Kur’an-ı Kerim de mealen “Ehl-i kitap senden, kendilerine gökten bir kitap indirmeni istiyorlar. Bu cahilliklerini çok görme! Nitekim daha önce Musa’dan bundan da fazlasını istemişlerdi ve: Allah’ı bize açıktan göster! demişlerdi. Bunun üzerine de, zulümleri sebebiyle onları yıldırım çarpmıştı. Daha sonra kendilerine açık mucizeler ve deliller gelmesini müteakip bu sefer tuttular buzağıyı tanrı edindiler. Derken onlar tövbe edince, bunu da bağışladık.

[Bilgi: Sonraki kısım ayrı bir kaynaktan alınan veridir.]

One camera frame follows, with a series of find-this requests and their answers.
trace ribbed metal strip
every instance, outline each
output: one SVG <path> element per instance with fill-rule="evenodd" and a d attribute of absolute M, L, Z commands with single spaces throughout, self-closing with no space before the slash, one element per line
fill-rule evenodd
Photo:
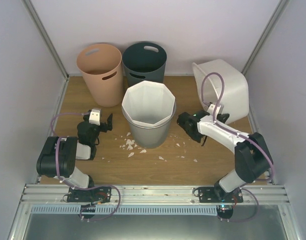
<path fill-rule="evenodd" d="M 97 205 L 95 213 L 109 214 L 115 209 L 113 205 Z M 36 204 L 33 205 L 32 214 L 78 214 L 80 205 L 62 204 Z M 153 205 L 121 205 L 117 215 L 208 215 L 216 216 L 215 206 L 153 206 Z"/>

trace tipped-over white container
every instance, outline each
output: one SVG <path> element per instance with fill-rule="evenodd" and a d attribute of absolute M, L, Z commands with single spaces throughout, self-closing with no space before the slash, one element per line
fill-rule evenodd
<path fill-rule="evenodd" d="M 220 104 L 223 105 L 223 114 L 230 114 L 226 124 L 230 124 L 248 115 L 249 97 L 247 81 L 237 69 L 222 59 L 202 64 L 192 64 L 196 80 L 199 100 L 204 110 L 208 106 L 202 102 L 202 82 L 207 74 L 219 73 L 224 80 L 224 94 Z M 216 103 L 222 90 L 222 83 L 218 76 L 211 75 L 204 83 L 204 102 Z"/>
<path fill-rule="evenodd" d="M 176 111 L 175 97 L 162 83 L 142 81 L 126 91 L 122 111 L 136 143 L 156 148 L 167 137 Z"/>

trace bucket
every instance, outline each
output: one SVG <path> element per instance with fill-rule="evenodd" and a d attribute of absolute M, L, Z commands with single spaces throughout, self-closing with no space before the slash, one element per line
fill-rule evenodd
<path fill-rule="evenodd" d="M 204 102 L 202 102 L 202 82 L 209 73 L 219 73 L 224 80 L 224 94 L 220 104 L 223 105 L 222 114 L 230 114 L 226 124 L 230 124 L 249 112 L 248 84 L 246 78 L 227 62 L 217 59 L 202 64 L 192 64 L 196 80 L 199 100 L 204 110 L 208 106 L 204 102 L 216 103 L 222 91 L 222 83 L 218 76 L 211 75 L 205 81 L 203 89 Z"/>
<path fill-rule="evenodd" d="M 142 81 L 162 83 L 166 59 L 165 50 L 151 42 L 136 43 L 128 47 L 123 54 L 128 85 L 131 87 Z"/>
<path fill-rule="evenodd" d="M 136 143 L 156 148 L 167 137 L 176 112 L 175 97 L 162 83 L 143 81 L 126 91 L 122 112 Z"/>
<path fill-rule="evenodd" d="M 121 60 L 121 52 L 105 43 L 91 45 L 77 57 L 77 67 L 95 102 L 102 107 L 113 107 L 123 99 Z"/>

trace white wall
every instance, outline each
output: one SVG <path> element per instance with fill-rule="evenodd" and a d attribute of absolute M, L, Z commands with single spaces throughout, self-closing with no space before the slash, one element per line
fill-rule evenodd
<path fill-rule="evenodd" d="M 0 1 L 0 240 L 7 239 L 63 86 L 34 23 L 19 0 Z"/>
<path fill-rule="evenodd" d="M 124 51 L 138 41 L 165 48 L 166 74 L 222 58 L 242 70 L 279 0 L 32 0 L 67 72 L 86 46 Z"/>
<path fill-rule="evenodd" d="M 290 1 L 246 77 L 277 183 L 306 239 L 306 1 Z"/>

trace handle cutout
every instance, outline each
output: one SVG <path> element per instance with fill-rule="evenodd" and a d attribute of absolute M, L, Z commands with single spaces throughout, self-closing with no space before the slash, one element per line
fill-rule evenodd
<path fill-rule="evenodd" d="M 153 47 L 153 46 L 144 46 L 145 50 L 150 50 L 158 53 L 158 48 Z"/>
<path fill-rule="evenodd" d="M 89 55 L 91 55 L 91 54 L 93 54 L 93 53 L 96 53 L 96 52 L 98 52 L 98 51 L 99 51 L 98 48 L 94 48 L 94 49 L 92 49 L 92 50 L 86 52 L 85 55 L 86 55 L 86 56 L 89 56 Z"/>
<path fill-rule="evenodd" d="M 116 74 L 117 74 L 117 72 L 114 72 L 114 73 L 112 73 L 111 75 L 108 75 L 108 76 L 106 76 L 106 77 L 103 77 L 102 80 L 108 80 L 108 79 L 114 77 Z"/>
<path fill-rule="evenodd" d="M 136 75 L 136 74 L 133 74 L 133 73 L 129 73 L 132 77 L 134 77 L 134 78 L 139 78 L 139 79 L 145 79 L 146 77 L 145 76 L 140 76 L 140 75 Z"/>

Ve Musa’ya da onlar üzerinde aşikar bir nüfuz ve kudret verdik (Nisa Süresi 153)” buyrulmaktadır.
Zengin Seçkinlerin Tasallutu: Eğer önceki maddede sözü edilen felaketler hiçbir işe yaramaz, pişmanlık ve tevbe meydana getirmez ve hakka dönüş ümidi doğurmazsa, artık dalalet yolunda yürüyen toplum çökme aşamasına iyice yaklaşmıştır.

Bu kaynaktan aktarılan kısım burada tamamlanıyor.